|dc.description.abstract||Software Product Lines (SPLs) allow variants of a software system to be generated based on the configuration selected by the user. In this thesis, we focus on C based software systems with build-time variability using a build system and C preprocessor. Such systems usually consist of a configuration space, a code space, and a build space. The configuration space describes the features that the user can select and any configuration constraints between them. The features and the constraints between them are commonly
documented in a variability model. The code and build spaces contain the actual implementation of the system where the former contains the C code files with conditional compilation directives (e.g., #ifdefs), and the latter contains the build scripts with conditionally compiled files. We study the relationship between the three spaces as follows: (1) we detect variability anomalies which arise due to inconsistencies among the
three spaces, and (2) we use anomaly detection techniques to automatically extract configuration constraints from the implementation.
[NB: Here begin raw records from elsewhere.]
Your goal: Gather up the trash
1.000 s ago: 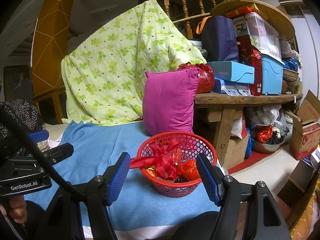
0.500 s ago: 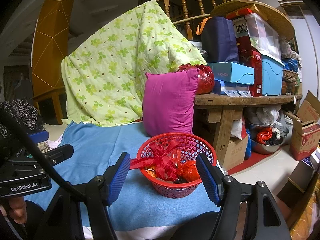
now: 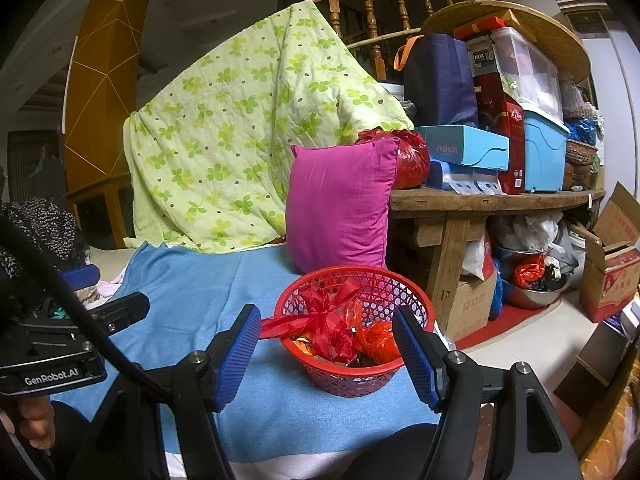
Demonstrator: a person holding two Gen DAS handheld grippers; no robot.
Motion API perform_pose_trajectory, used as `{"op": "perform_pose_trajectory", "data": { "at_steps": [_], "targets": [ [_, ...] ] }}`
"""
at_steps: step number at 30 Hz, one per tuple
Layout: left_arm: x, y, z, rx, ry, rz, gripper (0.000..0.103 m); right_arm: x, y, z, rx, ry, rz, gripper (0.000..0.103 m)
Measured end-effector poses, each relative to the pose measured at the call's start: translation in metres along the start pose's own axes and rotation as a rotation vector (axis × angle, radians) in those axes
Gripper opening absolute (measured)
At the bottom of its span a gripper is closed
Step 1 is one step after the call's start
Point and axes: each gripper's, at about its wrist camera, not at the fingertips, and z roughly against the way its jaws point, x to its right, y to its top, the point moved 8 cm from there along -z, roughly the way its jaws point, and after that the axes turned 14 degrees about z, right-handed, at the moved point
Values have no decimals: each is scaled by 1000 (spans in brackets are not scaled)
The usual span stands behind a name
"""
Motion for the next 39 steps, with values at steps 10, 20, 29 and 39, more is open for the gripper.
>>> {"op": "perform_pose_trajectory", "data": {
  "at_steps": [10, 20, 29, 39],
  "targets": [
    [-2, -2, -3, -8, 3, 3, 85, -2, 1, -1, -4, 3, 2, 72],
    [-1, -3, -5, -9, 3, -5, 85, -2, 1, 0, -4, 2, 0, 72],
    [-1, -4, -5, -11, 1, -8, 85, 4, 0, -8, -16, -9, -20, 76],
    [0, -5, -5, -15, 2, -13, 85, 7, -4, -11, -33, 1, -29, 76]
  ]
}}
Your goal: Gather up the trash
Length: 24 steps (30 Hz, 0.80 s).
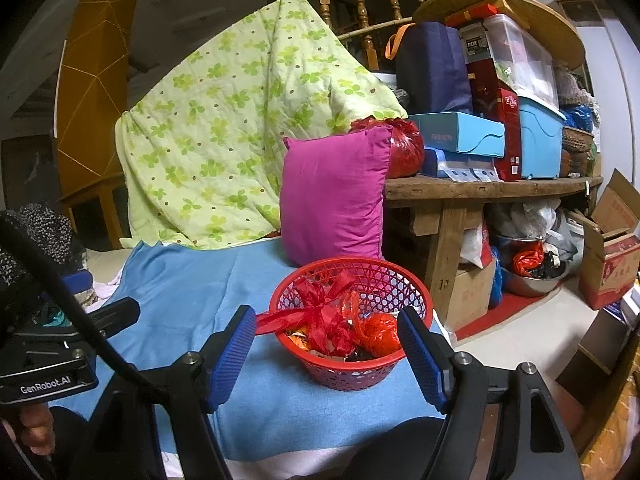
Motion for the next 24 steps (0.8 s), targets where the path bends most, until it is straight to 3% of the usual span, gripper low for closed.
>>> {"op": "perform_pose_trajectory", "data": {
  "at_steps": [24],
  "targets": [
    [-2, -5, -7, -15, -4, 6, 85, -2, -2, -3, 4, 2, 5, 76]
  ]
}}
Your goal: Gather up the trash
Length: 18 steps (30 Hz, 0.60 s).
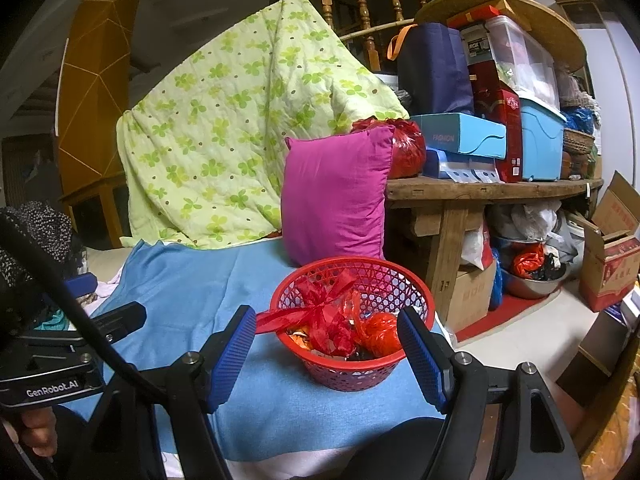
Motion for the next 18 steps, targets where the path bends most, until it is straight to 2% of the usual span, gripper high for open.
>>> {"op": "perform_pose_trajectory", "data": {
  "at_steps": [18],
  "targets": [
    [-6, 3, 13, 27, -10, 15, 85, -12, 13, 14, 37, -17, 21, 76]
  ]
}}
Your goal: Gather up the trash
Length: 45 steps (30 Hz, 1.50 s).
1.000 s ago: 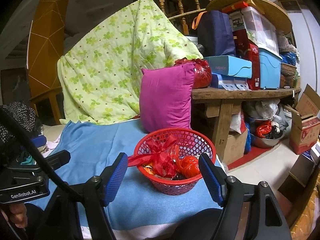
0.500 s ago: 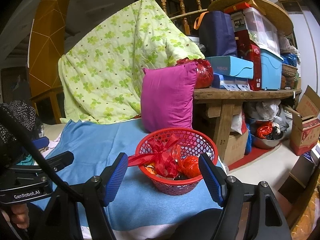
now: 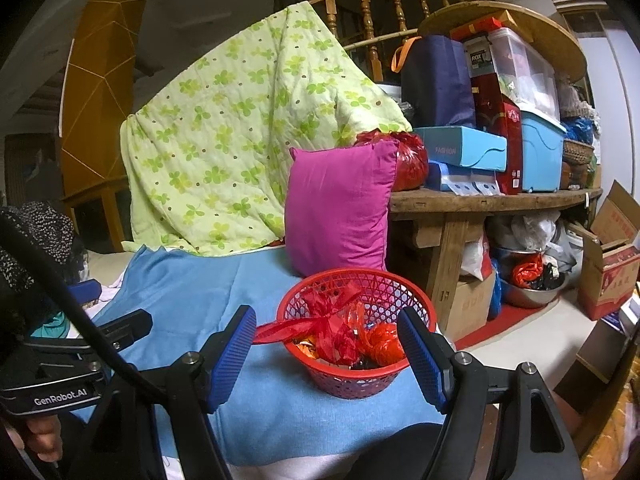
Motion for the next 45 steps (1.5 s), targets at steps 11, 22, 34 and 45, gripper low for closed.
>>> {"op": "perform_pose_trajectory", "data": {
  "at_steps": [11, 22, 34, 45],
  "targets": [
    [-9, 4, 12, 22, -6, 17, 85, -11, 9, 11, 11, -13, 39, 76],
    [-15, 4, 11, 24, -8, 29, 85, -25, 9, 7, 0, -4, 66, 76],
    [0, 5, -15, -10, -22, -10, 85, -11, -4, -14, -38, -8, 26, 76],
    [12, 2, -54, -64, -53, -28, 85, 12, -17, -39, -64, -49, -14, 76]
  ]
}}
For (1), we complement previous research which mainly focused on the relationship between the configuration space and code space. We additionally analyze the build space to ensure that the constraints in all three spaces are consistent. We detect inconsistencies, which we call variability anomalies, in particular dead and undead artifacts. Dead artifacts are conditional artifacts which are not included in any valid
configuration while undead artifacts are those which are always included. We look for such anomalies at both the code block and source file levels using the Linux kernel as a case study. Our work shows that almost half the configurable features are only used to control source file compilation in Linux’s build system, KBUILD . We analyze KBUILD to extract file presence conditions which determine under which feature combinations is each file compiled. We show that by considering the build system, we can detect an
additional 20% variability anomalies on the code block level when compared to only using the configuration and code spaces. Our work also shows that file level anomalies occur less frequently than block level ones. We analyze the evolution of the detected anomalies and identify some of their causes and fixes.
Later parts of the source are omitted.